The Enchanted Land
Here's a puzzle for you. From these six clues see how quickly you can identify the wonderful part of the world we're about to visit. First, its sailors are renowned for their daring at sea. Second, its beautiful landscape inspired a famous poem. Third, travel there is extremely easy. Fourth, the food won't upset your stomach unless you eat too much. Fifth, the local language is very familiar to your ears. Sixth,"loonies" are so common you can touch one every day. Figured it out yet? Okay, one last clue: our destination is right here on the North American continent.

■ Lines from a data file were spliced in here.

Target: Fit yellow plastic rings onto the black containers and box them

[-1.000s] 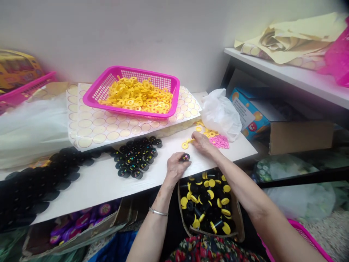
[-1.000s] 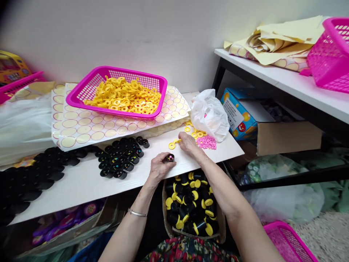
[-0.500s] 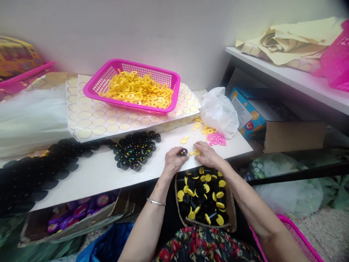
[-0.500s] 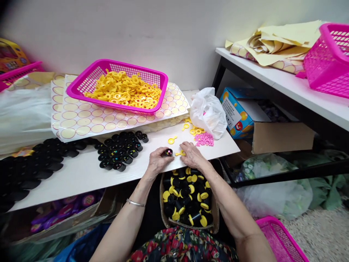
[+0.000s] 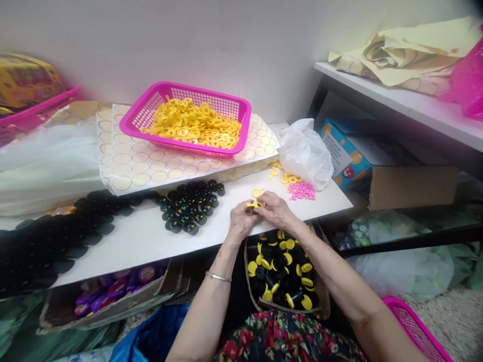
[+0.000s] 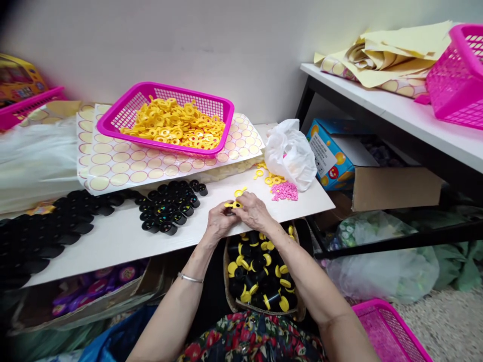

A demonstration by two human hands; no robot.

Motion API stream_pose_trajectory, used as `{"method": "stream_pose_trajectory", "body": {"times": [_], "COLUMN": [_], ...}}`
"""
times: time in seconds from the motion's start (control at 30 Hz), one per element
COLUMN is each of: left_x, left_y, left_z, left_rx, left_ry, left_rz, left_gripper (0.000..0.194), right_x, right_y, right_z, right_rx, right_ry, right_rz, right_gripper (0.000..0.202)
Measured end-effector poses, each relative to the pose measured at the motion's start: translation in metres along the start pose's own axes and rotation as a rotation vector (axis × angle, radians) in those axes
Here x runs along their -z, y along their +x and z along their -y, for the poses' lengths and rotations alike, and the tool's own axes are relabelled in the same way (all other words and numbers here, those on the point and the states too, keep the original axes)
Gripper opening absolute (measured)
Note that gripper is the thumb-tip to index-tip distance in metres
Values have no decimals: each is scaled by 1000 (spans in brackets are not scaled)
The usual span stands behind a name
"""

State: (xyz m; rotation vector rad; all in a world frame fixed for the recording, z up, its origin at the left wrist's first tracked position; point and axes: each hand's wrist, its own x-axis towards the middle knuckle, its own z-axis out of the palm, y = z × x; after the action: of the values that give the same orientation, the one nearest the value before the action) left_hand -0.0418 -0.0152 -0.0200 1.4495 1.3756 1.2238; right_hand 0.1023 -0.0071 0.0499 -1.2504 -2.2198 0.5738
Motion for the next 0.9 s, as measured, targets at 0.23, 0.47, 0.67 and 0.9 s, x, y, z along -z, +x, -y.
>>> {"method": "stream_pose_trajectory", "body": {"times": [0.23, 0.47, 0.67, 0.9], "left_x": [13, 17, 3, 3], "left_y": [-1, 5, 7, 4], "left_z": [0, -20, -30, -29], "left_rx": [18, 203, 251, 172], "left_ry": [-97, -388, -272, -119], "left_rz": [-22, -83, -69, -102], "left_gripper": [47, 29, 31, 32], "right_x": [-4, -4, -15, -34], "right_y": [3, 11, 9, 5], "right_z": [8, 15, 6, 6], "right_rx": [-21, -58, -213, -626], "right_ry": [-81, -119, 344, 944], "right_rz": [69, 108, -59, -199], "right_gripper": [8, 9, 10, 30]}}
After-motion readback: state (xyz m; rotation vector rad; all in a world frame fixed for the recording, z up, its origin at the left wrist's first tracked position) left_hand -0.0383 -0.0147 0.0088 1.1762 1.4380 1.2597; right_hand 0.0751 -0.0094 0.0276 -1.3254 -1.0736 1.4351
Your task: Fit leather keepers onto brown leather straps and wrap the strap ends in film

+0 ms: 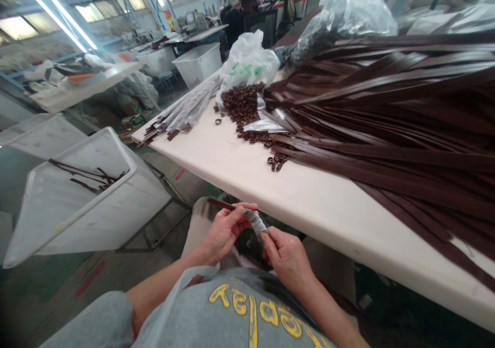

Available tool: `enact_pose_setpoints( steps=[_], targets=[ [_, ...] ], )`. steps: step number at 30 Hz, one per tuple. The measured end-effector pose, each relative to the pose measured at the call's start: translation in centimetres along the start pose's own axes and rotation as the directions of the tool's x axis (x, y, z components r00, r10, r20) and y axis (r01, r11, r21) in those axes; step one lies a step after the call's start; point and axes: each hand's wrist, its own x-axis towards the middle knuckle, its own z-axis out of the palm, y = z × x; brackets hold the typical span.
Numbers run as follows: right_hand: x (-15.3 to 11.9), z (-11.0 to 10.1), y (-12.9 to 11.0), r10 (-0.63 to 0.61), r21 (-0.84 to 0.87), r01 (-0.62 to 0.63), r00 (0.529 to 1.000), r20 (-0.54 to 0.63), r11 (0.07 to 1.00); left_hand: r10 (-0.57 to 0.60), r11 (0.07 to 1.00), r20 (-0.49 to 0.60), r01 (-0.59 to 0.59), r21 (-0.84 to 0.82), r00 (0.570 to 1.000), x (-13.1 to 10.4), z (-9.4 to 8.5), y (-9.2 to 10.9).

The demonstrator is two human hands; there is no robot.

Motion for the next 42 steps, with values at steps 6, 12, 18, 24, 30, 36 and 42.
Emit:
enact_pose_setpoints(
  steps=[6, 12, 18, 24, 30, 36, 42],
  targets=[
    [1.0, -1.1, -2.3, -0.007, 0.217, -0.03, 0.986, 0.169, 0.976, 0.006, 0.981, 0.146, -0.034, 0.192, 0.989, 0.3, 0.3, 1.0],
    [1.9, -1.7, -3.4, 0.0, 0.167, -0.037, 0.976, 0.217, 0.985, 0.172, 0.967, 0.101, -0.188, 0.17, 0.98, 0.6, 1.2, 0.6],
    [0.1, -3.6, -1.8, 0.086, 0.167, -0.144, 0.947, 0.31, 0.975, 0.169, 0.98, 0.037, -0.172, 0.1, 0.985, 1.7, 1.0, 1.0],
    [-2.5, -4.4, -0.2, 0.155, 0.214, -0.237, 0.927, 0.34, 0.947, 0.148, 0.986, -0.015, -0.146, 0.077, 0.989, 2.1, 0.7, 1.3],
    [-5.1, -5.4, 1.5, 0.228, 0.309, -0.357, 0.894, 0.385, 0.881, 0.149, 0.972, 0.025, -0.151, 0.178, 0.988, 1.8, 0.5, 0.9],
    [-7.3, -7.3, 2.6, 0.314, 0.371, -0.495, 0.836, 0.449, 0.786, -0.003, 0.963, 0.052, -0.011, 0.27, 0.999, 1.8, -0.3, 1.2],
    [-8.2, -8.4, 4.2, 0.289, 0.344, -0.429, 0.875, 0.389, 0.835, -0.147, 0.922, 0.074, 0.109, 0.371, 0.986, 1.0, -0.5, 1.9]
  ],
)
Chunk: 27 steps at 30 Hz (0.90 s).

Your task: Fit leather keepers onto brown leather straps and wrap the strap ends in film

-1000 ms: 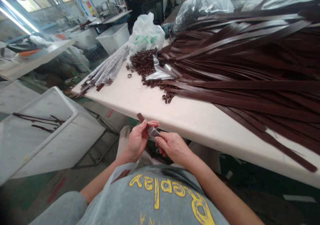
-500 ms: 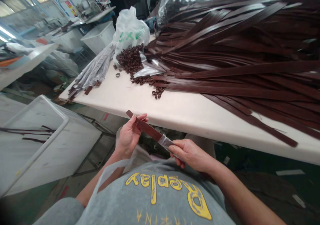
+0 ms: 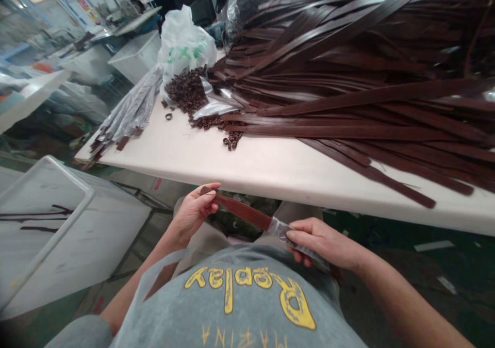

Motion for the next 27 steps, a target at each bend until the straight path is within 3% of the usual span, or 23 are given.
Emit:
enact_pose_setpoints(
  steps=[3, 7, 11, 15, 18, 24, 27],
  targets=[
    [1.0, 0.8, -0.8, -0.161, -0.193, 0.141, 0.983, -0.088, 0.971, -0.043, 0.999, 0.055, 0.041, 0.031, 0.998, -0.3, 1.5, -0.9],
    [3.1, 2.9, -2.3, -0.252, -0.201, 0.222, 0.957, -0.14, 0.954, -0.071, 0.996, 0.111, 0.065, 0.055, 0.991, -0.5, 3.3, -2.5],
    [3.8, 3.2, -2.6, -0.283, -0.25, 0.234, 0.942, -0.182, 0.94, -0.072, 0.987, 0.161, 0.047, 0.153, 0.984, -0.5, 3.1, -2.2],
    [3.3, 2.2, -2.4, -0.282, -0.338, 0.212, 0.944, -0.173, 0.917, -0.006, 0.879, 0.21, -0.094, 0.467, 0.978, -0.4, 2.3, -0.9],
    [3.7, 2.5, -2.5, -0.464, -0.524, 0.271, 0.841, -0.279, 0.807, 0.018, 0.82, 0.206, -0.132, 0.557, 0.978, -0.2, 2.7, -1.3],
    [6.0, 4.8, -2.0, -0.735, -0.71, 0.356, 0.591, -0.333, 0.608, -0.061, 0.928, 0.194, -0.016, 0.372, 0.979, -0.1, 4.6, -3.9],
    [6.4, 4.9, -1.4, -0.797, -0.759, 0.379, 0.529, -0.291, 0.529, -0.062, 0.955, 0.179, 0.006, 0.297, 0.982, 0.0, 5.0, -4.3]
  ],
)
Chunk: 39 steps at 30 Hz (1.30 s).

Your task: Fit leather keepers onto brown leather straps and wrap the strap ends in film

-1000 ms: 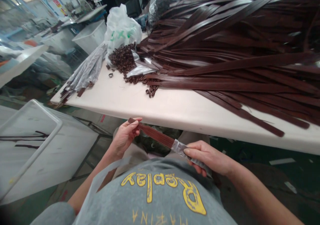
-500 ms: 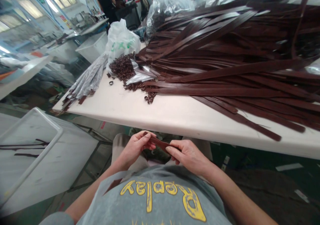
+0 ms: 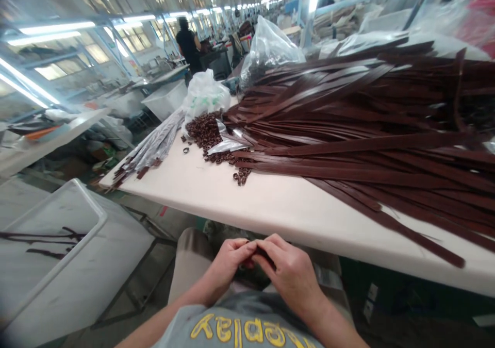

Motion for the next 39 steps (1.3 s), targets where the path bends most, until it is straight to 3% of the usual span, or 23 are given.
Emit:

The inspired poem was "Evangeline" by Longfellow, the local language is English, and the answer to the puzzle is . . . the Canadian maritime province of Nova Scotia, a land so enchanted it might have been created by magic. So where, exactly, is Nova Scotia?
It's an almost-island in the Atlantic Ocean, barely attached to the Canadian province of New Brunswick. It's only about 60 miles east of Maine, across the Bay of Fundy.
I think of Nova Scotia as a land of horizontal beauty: tranquil lakes, cool forests, and rugged coastlines. There are few places on this planet as pleasing to the senses. Picture white two-story homes with gables and red barns, and beech-fir-maple forests, and lighthouse beacons piercing the night sky.
Imagine fishing villages, stacks of weathered lobster pots, and Cape Island dories tugging at their buoys. Think of good roads, courteous drivers, reasonable prices, and no need to lock your door.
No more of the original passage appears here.